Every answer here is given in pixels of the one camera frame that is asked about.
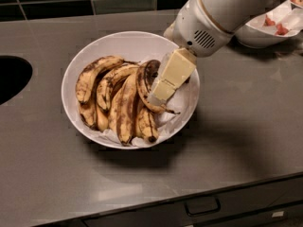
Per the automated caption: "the white bowl with paper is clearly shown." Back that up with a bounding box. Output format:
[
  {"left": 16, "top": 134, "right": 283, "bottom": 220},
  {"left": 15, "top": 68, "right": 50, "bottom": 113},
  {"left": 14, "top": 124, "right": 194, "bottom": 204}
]
[{"left": 236, "top": 0, "right": 303, "bottom": 48}]

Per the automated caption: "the dark drawer front with handle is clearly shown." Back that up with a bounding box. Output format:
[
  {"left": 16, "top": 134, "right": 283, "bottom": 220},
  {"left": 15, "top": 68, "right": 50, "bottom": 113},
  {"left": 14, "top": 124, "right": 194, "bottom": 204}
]
[{"left": 83, "top": 176, "right": 303, "bottom": 227}]

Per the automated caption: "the dark round sink hole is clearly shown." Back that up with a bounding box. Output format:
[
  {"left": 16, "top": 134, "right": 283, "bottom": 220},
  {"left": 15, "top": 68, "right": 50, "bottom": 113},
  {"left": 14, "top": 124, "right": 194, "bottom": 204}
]
[{"left": 0, "top": 56, "right": 33, "bottom": 105}]

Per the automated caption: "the large spotted banana centre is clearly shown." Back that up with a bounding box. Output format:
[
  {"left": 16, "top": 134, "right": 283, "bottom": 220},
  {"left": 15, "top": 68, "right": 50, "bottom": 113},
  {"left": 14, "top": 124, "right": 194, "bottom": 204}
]
[{"left": 109, "top": 74, "right": 137, "bottom": 146}]

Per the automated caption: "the spotted banana far left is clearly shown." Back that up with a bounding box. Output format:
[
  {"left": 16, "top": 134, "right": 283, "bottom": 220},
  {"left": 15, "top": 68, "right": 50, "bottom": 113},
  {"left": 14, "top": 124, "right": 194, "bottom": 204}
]
[{"left": 75, "top": 56, "right": 125, "bottom": 104}]

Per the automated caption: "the large white bowl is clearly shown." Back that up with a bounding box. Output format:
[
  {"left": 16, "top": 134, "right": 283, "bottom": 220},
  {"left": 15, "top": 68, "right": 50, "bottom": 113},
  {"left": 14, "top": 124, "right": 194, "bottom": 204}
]
[{"left": 61, "top": 30, "right": 201, "bottom": 150}]

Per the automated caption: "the white paper in bowl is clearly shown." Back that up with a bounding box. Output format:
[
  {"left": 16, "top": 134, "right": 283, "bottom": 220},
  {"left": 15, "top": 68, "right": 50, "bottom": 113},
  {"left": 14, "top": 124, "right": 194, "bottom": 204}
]
[{"left": 94, "top": 75, "right": 200, "bottom": 149}]

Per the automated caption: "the lower right short banana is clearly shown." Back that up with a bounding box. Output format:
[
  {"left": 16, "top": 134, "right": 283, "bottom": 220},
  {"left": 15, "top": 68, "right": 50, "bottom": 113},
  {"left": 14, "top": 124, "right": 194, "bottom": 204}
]
[{"left": 135, "top": 102, "right": 159, "bottom": 143}]

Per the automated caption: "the curved dark spotted banana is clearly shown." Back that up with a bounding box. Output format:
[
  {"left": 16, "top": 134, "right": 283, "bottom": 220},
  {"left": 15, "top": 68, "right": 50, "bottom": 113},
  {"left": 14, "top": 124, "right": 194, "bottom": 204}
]
[{"left": 136, "top": 60, "right": 177, "bottom": 114}]

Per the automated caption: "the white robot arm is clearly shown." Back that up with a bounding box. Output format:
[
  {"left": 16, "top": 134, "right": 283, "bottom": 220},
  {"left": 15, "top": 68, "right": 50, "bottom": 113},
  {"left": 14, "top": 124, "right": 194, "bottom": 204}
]
[{"left": 148, "top": 0, "right": 286, "bottom": 106}]

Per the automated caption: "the lower left banana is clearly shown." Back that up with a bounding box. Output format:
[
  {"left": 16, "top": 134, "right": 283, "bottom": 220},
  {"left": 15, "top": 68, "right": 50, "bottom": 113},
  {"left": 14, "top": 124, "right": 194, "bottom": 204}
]
[{"left": 79, "top": 98, "right": 109, "bottom": 131}]

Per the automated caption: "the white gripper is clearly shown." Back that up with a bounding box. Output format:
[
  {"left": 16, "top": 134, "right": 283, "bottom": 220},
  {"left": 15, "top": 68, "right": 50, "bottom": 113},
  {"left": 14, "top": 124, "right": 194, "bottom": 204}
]
[{"left": 148, "top": 0, "right": 232, "bottom": 106}]

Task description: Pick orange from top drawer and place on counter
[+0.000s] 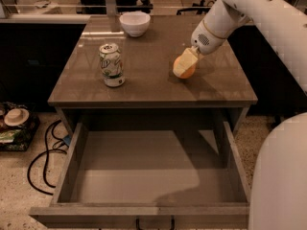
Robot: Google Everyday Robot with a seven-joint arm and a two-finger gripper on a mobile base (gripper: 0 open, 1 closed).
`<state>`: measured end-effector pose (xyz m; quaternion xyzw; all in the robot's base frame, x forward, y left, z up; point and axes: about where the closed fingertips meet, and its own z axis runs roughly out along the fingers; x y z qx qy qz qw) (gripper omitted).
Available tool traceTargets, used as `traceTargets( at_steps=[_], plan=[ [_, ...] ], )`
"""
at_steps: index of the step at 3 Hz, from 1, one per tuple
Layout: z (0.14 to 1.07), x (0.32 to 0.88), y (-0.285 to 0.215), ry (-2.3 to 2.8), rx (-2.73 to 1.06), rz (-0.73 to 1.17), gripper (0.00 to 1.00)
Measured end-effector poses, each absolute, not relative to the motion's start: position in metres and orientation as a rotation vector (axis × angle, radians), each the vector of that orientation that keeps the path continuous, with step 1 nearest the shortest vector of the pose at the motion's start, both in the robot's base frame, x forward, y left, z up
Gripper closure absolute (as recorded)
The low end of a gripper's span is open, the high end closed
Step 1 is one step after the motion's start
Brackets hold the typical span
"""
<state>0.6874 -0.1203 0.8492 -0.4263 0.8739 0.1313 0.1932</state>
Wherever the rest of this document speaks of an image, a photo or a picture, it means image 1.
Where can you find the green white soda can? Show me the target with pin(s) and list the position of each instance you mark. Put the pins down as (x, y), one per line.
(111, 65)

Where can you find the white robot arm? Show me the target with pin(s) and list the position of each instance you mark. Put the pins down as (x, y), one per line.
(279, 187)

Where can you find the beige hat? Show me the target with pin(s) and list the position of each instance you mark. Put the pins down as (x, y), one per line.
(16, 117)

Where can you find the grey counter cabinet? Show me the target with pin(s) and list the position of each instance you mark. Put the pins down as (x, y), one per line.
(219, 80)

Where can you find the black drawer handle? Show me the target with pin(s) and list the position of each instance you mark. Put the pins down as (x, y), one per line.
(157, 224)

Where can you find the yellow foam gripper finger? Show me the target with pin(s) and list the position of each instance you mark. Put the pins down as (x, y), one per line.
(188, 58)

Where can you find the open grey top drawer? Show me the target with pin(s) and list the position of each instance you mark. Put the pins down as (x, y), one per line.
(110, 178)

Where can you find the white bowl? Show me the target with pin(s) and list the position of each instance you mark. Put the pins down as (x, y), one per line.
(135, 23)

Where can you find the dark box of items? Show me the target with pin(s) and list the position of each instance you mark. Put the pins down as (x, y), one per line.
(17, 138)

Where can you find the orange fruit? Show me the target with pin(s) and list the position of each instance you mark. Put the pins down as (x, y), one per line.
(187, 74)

----

- _Task brief_:
Copy every line of the entries above in which "banana" occurs.

- _Written response_:
Per the automated caption: "the large spotted banana centre is clearly shown." Back that up with a bounding box. Output format:
Per the automated caption: "the spotted banana far left is clearly shown." Back that up with a bounding box. Output format:
Per the automated caption: "the lower right short banana is clearly shown." Back that up with a bounding box. Output format:
Per the automated caption: "the curved dark spotted banana is clearly shown." Back that up with a bounding box. Output format:
Per the automated caption: "the lower left banana is clearly shown." Back that up with a bounding box. Output format:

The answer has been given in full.